Não há máscara, não há pudor. A candidata neoliberal Marina Silva investe contra os bancos públicos e propõe uma agenda que, na verdade, levará à redução do crédito, à ampliação dos juros e aos ataques a uma das principais bases da soberania brasileira, o sistema financeiro com o protagonismo público. Marina promete a volta de páginas da nossa história recente vividas pelos(as) funcionários(as) do BB, da CEF, BNB, BASA e dos bancos estaduais. Histórias tristes, de perseguições, suicídios, de profunda insatisfação com o trabalho, porque os bancários e bancárias sofrem duplamente nesse tipo de situação. Sofrem por serem levados ao desespero no trabalho, perseguindo metas inalcançáveis, enfrentando o enxugamento do quadro e a liquidação das instituições, porque é isso que se prepara com as medidas acima elencadas. E sofre porque com   juros altos é o bancário que cobra, é ele que vê a falência e o empobrecimento dos clientes. Com Lula e com Dilma ajudamos a realizar sonhos, de viver na casa própria, de estudar, de acesso ao conforto, ao lazer, à informação. É muito diferente de ser bancário para ver no olhar dos clientes o medo, o desemprego, a perda do que eles conquistaram com tanto sacrifício.
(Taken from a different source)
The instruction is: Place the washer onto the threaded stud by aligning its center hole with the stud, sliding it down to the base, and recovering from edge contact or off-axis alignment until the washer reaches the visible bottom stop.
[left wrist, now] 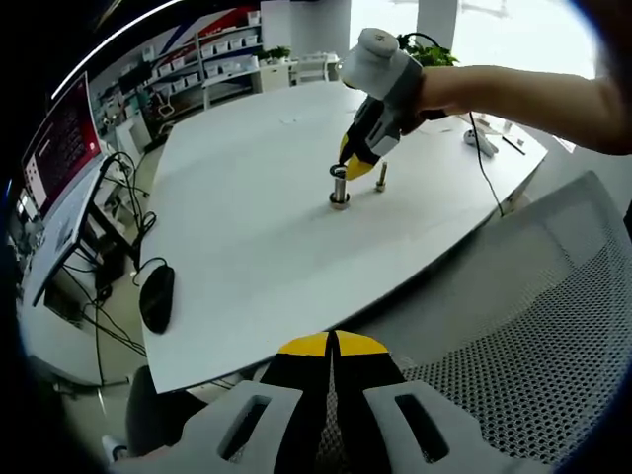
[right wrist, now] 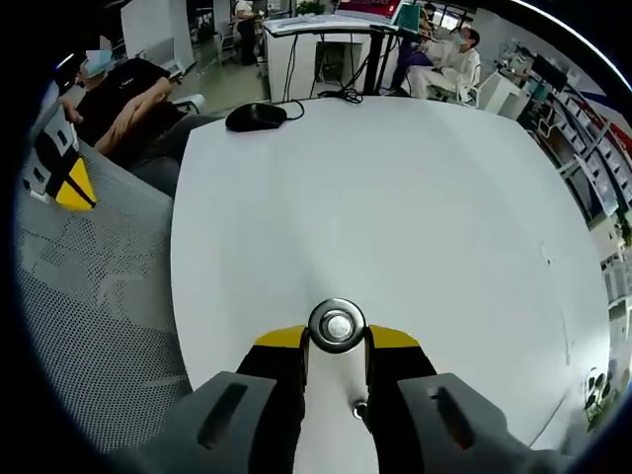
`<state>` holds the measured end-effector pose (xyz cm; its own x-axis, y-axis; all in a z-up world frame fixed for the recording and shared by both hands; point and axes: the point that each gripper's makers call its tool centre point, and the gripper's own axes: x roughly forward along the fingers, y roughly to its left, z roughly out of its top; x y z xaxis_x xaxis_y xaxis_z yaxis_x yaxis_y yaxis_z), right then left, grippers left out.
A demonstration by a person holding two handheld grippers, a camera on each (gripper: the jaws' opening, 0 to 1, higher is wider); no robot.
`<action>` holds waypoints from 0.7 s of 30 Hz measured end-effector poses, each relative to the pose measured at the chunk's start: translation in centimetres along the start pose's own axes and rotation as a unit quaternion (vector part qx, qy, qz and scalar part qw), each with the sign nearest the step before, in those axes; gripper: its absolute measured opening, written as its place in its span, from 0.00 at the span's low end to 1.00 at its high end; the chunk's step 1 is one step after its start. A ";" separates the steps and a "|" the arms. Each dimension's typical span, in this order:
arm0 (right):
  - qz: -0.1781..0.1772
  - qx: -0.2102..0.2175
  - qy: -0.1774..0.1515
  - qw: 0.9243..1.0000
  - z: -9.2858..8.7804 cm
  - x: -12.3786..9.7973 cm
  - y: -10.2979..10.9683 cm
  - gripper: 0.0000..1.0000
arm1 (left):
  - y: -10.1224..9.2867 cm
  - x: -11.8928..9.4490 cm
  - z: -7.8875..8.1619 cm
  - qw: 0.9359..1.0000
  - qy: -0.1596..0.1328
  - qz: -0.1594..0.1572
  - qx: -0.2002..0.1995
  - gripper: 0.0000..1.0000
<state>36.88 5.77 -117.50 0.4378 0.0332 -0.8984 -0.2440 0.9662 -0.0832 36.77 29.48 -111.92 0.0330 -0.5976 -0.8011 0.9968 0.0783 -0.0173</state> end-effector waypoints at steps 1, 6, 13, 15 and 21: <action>0.001 0.003 0.002 1.000 -0.1 0.0 0.1 0.23 | 0.0 0.0 0.0 1.000 0.000 0.000 0.000 0.00; 0.006 0.008 0.011 1.000 -0.5 0.3 0.5 0.23 | 0.0 0.0 -0.1 1.000 0.002 -0.001 0.001 0.00; 0.017 0.013 0.028 0.999 -1.2 2.2 0.6 0.23 | 0.0 0.1 -0.1 1.000 0.003 -0.002 0.000 0.00; 0.016 0.014 0.033 0.999 -1.2 2.6 0.3 0.23 | 0.0 0.0 -0.1 1.000 0.003 -0.002 0.001 0.00; 0.020 0.016 0.035 0.999 -0.6 2.5 0.2 0.23 | -0.1 0.0 -0.1 1.000 0.003 -0.003 0.002 0.00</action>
<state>37.38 5.89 -120.06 0.3665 0.0554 -0.9288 -0.2310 0.9724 -0.0332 36.68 29.53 -111.96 0.0269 -0.5927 -0.8049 0.9973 0.0714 -0.0193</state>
Não haja dúvidas para bancários e bancárias, nem para clientes: a agenda de Marina é contra os bancos públicos, é a favor dos bancos privados, levará aos juros mais altos, comprometerá o desenvolvimento do país, levará as famílias a uma situação de maior endividamento e as microempresas à insolvência.
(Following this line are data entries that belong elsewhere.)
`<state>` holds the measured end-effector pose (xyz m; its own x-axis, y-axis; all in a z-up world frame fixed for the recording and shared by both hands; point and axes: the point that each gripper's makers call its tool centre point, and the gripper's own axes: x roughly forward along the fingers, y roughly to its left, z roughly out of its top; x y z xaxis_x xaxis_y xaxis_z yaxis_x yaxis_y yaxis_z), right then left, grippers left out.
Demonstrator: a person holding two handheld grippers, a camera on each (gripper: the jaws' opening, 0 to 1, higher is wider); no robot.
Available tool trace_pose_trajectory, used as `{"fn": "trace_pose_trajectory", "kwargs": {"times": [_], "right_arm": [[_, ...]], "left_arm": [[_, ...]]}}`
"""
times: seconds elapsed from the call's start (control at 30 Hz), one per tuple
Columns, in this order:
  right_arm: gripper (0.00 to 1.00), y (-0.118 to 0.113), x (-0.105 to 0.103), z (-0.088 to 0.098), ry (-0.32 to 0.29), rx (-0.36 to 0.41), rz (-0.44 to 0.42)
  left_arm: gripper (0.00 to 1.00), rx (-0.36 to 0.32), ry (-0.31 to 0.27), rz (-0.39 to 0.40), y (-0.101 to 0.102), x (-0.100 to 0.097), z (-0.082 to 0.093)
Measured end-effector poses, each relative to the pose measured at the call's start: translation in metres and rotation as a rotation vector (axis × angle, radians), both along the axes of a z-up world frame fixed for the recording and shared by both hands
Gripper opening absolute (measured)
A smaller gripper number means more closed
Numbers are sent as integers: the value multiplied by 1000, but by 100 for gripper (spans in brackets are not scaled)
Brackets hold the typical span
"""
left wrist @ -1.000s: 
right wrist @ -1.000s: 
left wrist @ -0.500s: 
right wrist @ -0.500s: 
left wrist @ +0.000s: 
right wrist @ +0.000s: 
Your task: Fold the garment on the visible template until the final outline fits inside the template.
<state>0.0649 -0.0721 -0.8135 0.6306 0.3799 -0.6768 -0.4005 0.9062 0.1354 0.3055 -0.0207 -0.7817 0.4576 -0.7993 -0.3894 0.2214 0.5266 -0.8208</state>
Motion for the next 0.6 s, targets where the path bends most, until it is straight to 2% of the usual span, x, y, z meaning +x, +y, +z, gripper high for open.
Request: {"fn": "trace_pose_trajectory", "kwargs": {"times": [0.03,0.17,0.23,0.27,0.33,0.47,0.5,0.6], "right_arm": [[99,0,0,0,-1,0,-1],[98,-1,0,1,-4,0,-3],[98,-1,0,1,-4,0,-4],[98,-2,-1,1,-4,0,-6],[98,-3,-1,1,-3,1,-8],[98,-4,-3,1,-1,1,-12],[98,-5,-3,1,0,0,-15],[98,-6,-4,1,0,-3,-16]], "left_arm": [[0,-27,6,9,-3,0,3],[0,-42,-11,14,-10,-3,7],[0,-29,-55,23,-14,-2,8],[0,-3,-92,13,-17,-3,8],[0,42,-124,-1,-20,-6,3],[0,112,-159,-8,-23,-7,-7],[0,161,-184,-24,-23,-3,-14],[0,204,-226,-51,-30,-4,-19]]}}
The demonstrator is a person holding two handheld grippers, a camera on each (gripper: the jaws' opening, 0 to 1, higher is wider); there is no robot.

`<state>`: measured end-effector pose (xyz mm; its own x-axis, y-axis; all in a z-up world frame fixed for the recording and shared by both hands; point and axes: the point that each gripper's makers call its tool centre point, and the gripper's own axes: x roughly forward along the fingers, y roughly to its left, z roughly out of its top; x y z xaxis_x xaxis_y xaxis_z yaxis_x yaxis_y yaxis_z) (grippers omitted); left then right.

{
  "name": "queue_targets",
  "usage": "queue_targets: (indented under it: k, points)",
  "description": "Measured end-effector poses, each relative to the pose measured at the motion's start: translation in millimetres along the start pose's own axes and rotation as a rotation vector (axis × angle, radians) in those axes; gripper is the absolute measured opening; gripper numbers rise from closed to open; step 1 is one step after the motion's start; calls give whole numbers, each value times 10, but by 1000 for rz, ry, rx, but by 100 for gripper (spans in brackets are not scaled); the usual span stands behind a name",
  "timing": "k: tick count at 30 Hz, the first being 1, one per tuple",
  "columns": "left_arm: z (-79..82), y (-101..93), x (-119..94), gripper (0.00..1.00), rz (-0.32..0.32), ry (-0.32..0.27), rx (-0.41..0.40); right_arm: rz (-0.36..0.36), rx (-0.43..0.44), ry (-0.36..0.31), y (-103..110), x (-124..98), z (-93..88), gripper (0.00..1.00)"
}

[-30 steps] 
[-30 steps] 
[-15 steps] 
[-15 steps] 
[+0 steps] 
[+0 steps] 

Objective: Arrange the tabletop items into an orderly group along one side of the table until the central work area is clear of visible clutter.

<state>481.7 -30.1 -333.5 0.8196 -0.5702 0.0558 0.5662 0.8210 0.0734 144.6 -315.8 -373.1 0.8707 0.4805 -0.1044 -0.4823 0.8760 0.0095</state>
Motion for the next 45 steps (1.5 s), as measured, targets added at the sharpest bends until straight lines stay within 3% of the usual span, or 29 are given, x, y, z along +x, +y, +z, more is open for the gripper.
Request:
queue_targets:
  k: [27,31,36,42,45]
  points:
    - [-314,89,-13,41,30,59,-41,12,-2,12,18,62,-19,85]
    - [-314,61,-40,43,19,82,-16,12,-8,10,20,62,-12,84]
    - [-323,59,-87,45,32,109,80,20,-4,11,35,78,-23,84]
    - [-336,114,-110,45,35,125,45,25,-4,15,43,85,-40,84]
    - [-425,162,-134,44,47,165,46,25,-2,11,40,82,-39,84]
Dilma é a única candidata que defende os interesses do Brasil, que são inseparáveis de sólidos e poderosos Bancos Públicos. Mas Dilma tem de mostrá-lo claramente aos bancários e bancárias que, às vésperas da sua campanha salarial nacional, extenuados pela imensa responsabilidades que sobre si recaíram, necessitam de maior valorização, de reconhecimento.

Apesar de os anos de Dilma e Lula terem recuperado os salários dos bancários dos bancos públicos, com aumentos superiores à inflação, a herança maldita de oito anos sem aumento salarial nos anos de FHC ainda levam a uma remuneração básica baixíssima para o papel da categoria bancária na sociedade. No entanto, essa constatação não pode nos levar a uma postura irresponsável que leve à própria liquidação desse patrimônio que são os bancos públicos, as grandes molas impulsionadoras do desenvolvimento. Na eleição, Marina assume claramente o lado dos especuladores e maiores inimigos dos bancos públicos. Por isso a campanha salarial de 2014, em plena eleição, terá uma especial complexidade política: é preciso defender a categoria e ao mesmo tempo defender o Brasil e os Bancos Públicos. E isso só será possível com Dilma.